The Advisory Program addresses the emotional needs of young adolescents, while fostering family and community partnerships, strong teacher-student relationships, and a positive school climate. It provides an avenue for adult guidance and peer support as young adolescents cope with one of life’s more confusing periods.

Through Onekama Middle School’s Advisory Program, we are seeking to address the particular concerns of middle school students during this crucial time in their lives. Advisory meets every day for 25 minutes in the morning. Students are divided into small groups of approximately 20 students and paired with an advisory teacher. Each student has an advisor to listen, to help, and to react to difficulties as they arise. It is a preventative program, but also, it represents an effort by teachers to know and value young adolescents as individuals. Our advisory program follows the model and philosophy advocated by the National Middle School Association.

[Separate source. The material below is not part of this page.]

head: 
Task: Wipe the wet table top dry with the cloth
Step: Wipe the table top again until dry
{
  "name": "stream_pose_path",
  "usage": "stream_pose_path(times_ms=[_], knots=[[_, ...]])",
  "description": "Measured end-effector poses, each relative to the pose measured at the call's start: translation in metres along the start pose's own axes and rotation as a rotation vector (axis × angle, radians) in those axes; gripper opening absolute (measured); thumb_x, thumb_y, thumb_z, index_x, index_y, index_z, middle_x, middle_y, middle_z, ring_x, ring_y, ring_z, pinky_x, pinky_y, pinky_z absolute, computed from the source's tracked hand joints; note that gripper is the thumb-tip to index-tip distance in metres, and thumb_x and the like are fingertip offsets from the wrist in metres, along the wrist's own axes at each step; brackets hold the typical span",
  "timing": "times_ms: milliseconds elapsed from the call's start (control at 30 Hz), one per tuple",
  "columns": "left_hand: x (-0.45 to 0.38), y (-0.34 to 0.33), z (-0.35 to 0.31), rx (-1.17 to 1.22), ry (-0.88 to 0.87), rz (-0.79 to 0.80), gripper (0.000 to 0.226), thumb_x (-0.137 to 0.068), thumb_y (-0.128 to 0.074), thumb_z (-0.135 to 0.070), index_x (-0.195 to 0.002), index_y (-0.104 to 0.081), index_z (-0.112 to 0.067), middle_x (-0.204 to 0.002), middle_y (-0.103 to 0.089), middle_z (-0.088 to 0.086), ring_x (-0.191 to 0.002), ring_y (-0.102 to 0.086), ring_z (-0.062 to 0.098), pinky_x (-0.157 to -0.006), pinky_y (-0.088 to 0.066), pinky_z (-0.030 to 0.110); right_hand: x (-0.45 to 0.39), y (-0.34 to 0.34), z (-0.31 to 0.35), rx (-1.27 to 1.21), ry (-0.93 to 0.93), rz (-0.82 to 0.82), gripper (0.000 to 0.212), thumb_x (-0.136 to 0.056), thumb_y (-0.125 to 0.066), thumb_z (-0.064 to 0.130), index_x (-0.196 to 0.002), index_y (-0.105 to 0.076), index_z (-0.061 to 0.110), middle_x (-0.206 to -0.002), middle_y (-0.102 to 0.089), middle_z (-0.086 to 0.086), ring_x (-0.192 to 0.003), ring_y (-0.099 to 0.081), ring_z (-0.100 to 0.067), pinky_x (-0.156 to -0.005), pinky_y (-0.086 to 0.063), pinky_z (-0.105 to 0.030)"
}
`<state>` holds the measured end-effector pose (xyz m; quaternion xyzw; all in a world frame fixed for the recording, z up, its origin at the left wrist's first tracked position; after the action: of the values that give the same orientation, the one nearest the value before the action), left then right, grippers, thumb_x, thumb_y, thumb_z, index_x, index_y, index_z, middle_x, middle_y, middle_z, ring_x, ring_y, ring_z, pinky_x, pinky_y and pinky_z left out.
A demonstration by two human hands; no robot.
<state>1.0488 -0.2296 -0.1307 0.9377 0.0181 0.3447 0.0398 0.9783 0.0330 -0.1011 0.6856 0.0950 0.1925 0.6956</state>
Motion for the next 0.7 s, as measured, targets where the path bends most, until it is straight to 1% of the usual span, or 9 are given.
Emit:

Sixth grade students work to form numbers, shapes, and words with
their bodies WITHOUT SPEAKING!


  1. To provide an adult advisor for each student who is a mentor to and an advocate for the student. This insures that every student is known well by at least one adult in the middle school. This adult is able to support the student in times of difficulty, to recognize the warning signs of teen problems, as well as to celebrate the student’s successes.
  2. To meet students’ need to belong to a group, and to help students feel accepted and valued by teachers and peers.
  3. To foster a positive school climate as students develop positive relationships with teachers and with one another through organized team-building activities.
  4. To provide a forum to address topics of concern for young adolescents: physical changes common to middle school students, peer relationships, family relationships, study skills, school rules and student responsibility, health and nutrition, goal setting, career exploration, problem solving and decision making, sexuality, substance abuse, respect, current events, and community service.
  5. To secure a time to address significant and unexpected events — a death in the school, violence in the community, national tragedies — in an arena with a higher level of trust and concern than is found in the average classroom.
  6. To prepare students for academic success by discussing study skills, organization, and time management.
  7. To improve home/school communication and relationships.
  8. To promote good citizenship through comprehensive community service projects.
  9. To support programs that foster health, wellness, and safety.

Eighth grade advisory students show their spirit!


  • Each of the ten themes explored in the Advisory program follows a curriculum written and developed by Onekama Middle School teachers.

    SEPTEMBER: "Getting Acquainted"
    OCTOBER: " Problem Solving and Conflict Resolution"
    NOVEMBER: "Decision Making"
    DECEMBER: "Community Involvement"
    JANUARY: "Self Esteem"
    FEBRUARY: "Career Planning and Goal Setting"
    MARCH: "School Spirit"
    APRIL: "Relationships"
    MAY: "Respect"
    JUNE: "Accepting Responsibilities/ Positive Attitudes"

    Thursdays are a unique day in our Advisory program. On Thursdays, our Advisory period is combined with the following period to allow us an extended length of time for special projects. Advisory classes meet every Thursday for 70 minutes, and rotates through four special activities:

    • Team Building -- To foster a sense of belonging and team identity within an advisory group, each group has selected a team name and a designed a logo. On the first Thursday of each month, students participate in intramural games. The focus is on teamwork, cooperation, and unity. Students also organize and take part in a Spirit Day and a Field Day.
    • Service Learning — Each advisory class selects a service learning project based upon the needs of our community. Students, teachers, and parents go into the community to give their time and talents, and to learn important lessons about compassion, commitment, and the power of service to others. Projects for the 2000-2001 school year included: recycling; cleaning parks and the riverbed; helping senior citizens at their homes by raking, planting bulbs and flowers, shoveling snow, and visiting; and designing, planting, and caring for a school garden.
    • Guest Speakers and Assemblies — Thursdays also allow us an extended period of time to bring students together for guest speakers on topics related to our theme for the month.
    As part of a monthly community service project, sixth grade students make wreaths to deliver to older citizens in ourcommunity.